We’ve finally arrived at Fort Driftwood. Many from my group, it seems, are being pulled in so many directions. Including myself. I feel as though, for as tough as I am on the outside, I am constantly battling following my heart with trying to live right by my group. My main concerns are my pigs and trying desperately to find the weapon that supposedly will defeat the frost giants. But with everyone wanting to do all of these other missions, I feel torn.
I was able to speak, so far, with the Falconeer in the fort. He was able to watch Dinah while we are in the Fort tending to business and gathering goods for our future ventures. It’s good to know Dinah will be protected from harm, as well as people will be protected from being harmed by her. I heard the best person to care for Boris is Ellasina.

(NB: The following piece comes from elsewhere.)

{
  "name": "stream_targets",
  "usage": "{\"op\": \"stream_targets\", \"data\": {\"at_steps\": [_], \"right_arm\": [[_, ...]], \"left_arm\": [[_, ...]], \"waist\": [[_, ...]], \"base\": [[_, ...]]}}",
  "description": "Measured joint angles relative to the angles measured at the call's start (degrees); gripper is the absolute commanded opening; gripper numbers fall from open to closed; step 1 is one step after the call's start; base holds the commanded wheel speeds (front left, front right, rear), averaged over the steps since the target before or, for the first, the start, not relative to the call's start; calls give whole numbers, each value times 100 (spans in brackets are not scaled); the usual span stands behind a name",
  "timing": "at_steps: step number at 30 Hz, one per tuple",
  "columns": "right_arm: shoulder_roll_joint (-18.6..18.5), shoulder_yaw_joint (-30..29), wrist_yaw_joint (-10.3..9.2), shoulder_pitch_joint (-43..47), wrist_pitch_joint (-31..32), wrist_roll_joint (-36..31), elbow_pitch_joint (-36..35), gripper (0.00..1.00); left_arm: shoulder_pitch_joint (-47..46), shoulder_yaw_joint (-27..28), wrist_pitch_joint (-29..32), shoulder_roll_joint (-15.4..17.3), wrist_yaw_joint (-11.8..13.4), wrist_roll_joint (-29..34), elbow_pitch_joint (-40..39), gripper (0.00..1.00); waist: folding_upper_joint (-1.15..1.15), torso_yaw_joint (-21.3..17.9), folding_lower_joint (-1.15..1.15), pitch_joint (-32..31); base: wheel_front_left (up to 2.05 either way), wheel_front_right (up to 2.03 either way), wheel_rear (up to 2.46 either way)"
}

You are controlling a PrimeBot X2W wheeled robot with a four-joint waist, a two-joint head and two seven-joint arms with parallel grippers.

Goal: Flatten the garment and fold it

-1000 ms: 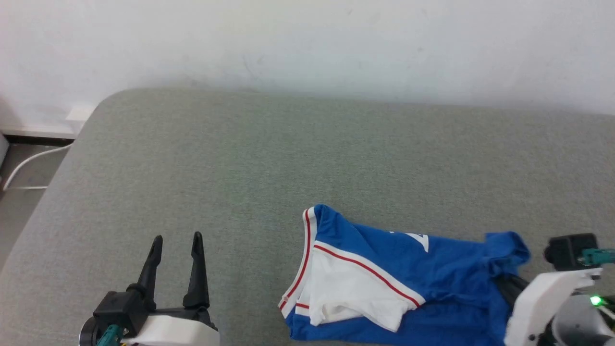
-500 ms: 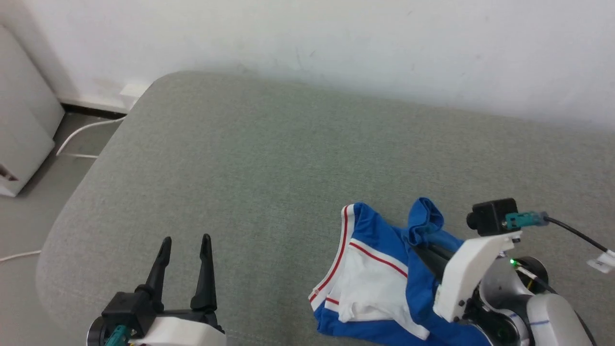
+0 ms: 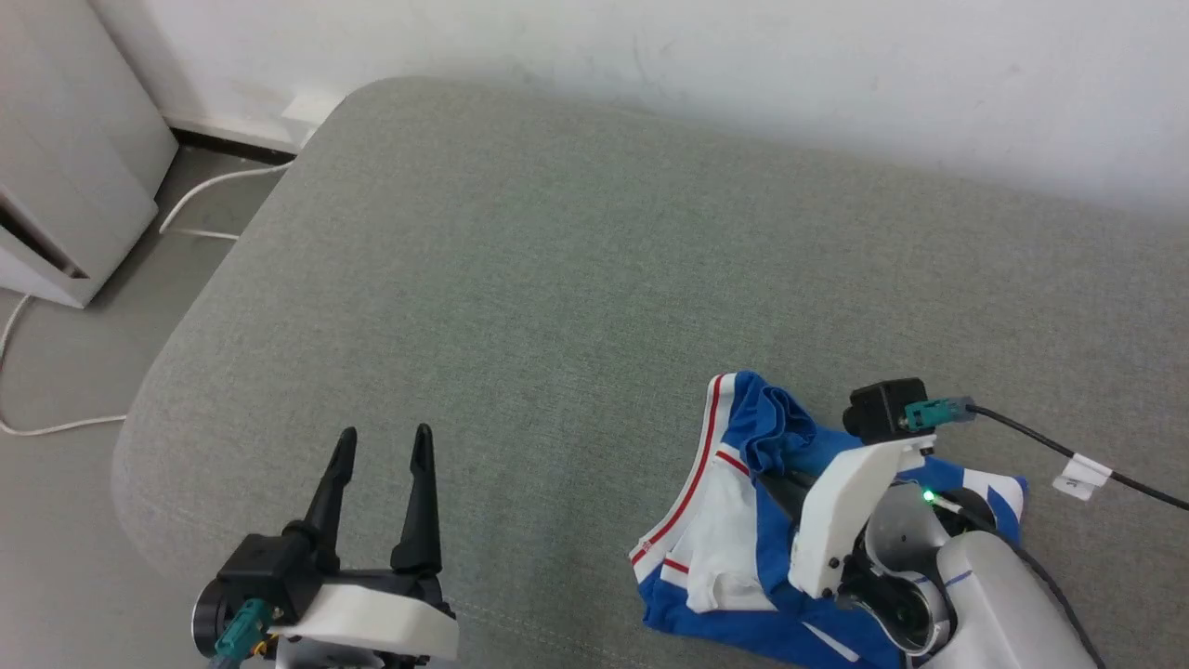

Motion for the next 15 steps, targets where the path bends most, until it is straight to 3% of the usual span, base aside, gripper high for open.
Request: {"op": "stream_targets", "data": {"at_steps": [2, 3, 4, 11, 15], "right_arm": [[-5, 121, -1, -91, -130, 13, 236, 0], [-13, 229, -1, -135, -179, 18, 314, 42], [-9, 323, 0, -177, -221, 77, 380, 100], [3, 971, 0, -474, -400, 358, 422, 100], [-94, 1123, 0, -682, -508, 154, 225, 100]], "left_arm": [[-22, -21, 0, -1, 0, -16, 20, 100], [-23, -26, 0, 0, 1, -19, 24, 100], [-24, -32, 0, 0, 1, -24, 33, 100], [-24, 10, 0, 0, 7, -31, 103, 100], [-24, 58, 0, 0, 1, -25, 115, 100]], "waist": [[0, 27, 0, 41], [0, 35, 0, 59], [0, 39, 0, 72], [0, -54, 0, 14], [0, -189, -1, -66]], "base": [[0, 0, 0], [0, 0, 0], [0, 0, 0], [0, 0, 0], [0, 0, 0]]}}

I will go to her next to interview her and see if she is capable and worthy of caring for my beloved boar.
My heart aches so much about having to leave Boris behind. I’m heartbroken but I know it’s the best thing I can do for him. I’ve had him since he was a piglet and he’s been on many adventures with me, many of them being close calls. Even though I will cry myself to sleep many nights thinking of him, I still believe it’s better he has a place he can finally call home. He doesn’t have to be in harm’s way any longer and I won’t have to worry about him dying beside me in battle. Although he won’t be with my physically, I’ll never stop thinking of him and I will write often and visit every time I have a chance. I’m sure he’ll be devastated at first but after a while he’ll be happy. Perhaps I’ll cut down his tusks and keep them strung around my neck.
The smith at the fort is making me armor with a boar’s head emblem. He is also placing the same emblem on my axe. I’m very excited to see it soon and will wear it proudly.
I’m not sure where we are off to next. Once someone is part of my tribe I often try everything in my power to please them, leaving my own soul ripped apart in pieces. I must explain to them how important finding this weapon is for me. I already took care of the other important matter, which may be slightly more important than finding the giant slaying weapon. But now this is the only thing left. Once it is found, I can rest easy knowing I did what I could to save the north from more devastation. Only then will I be able to truly concentrate on other tasks at hand.
If only the others knew of my internal struggles. I try to be strong for others and myself but who is there for me in the end? Is anyone trying to be strong for me? Perhaps.
Until I learn more from the others on what they all want to do next, I’m not sure on where this will take me.
But, like I said, at least my heart with weigh less knowing Boris will be loved. That’s far more valuable than any amount of crowns.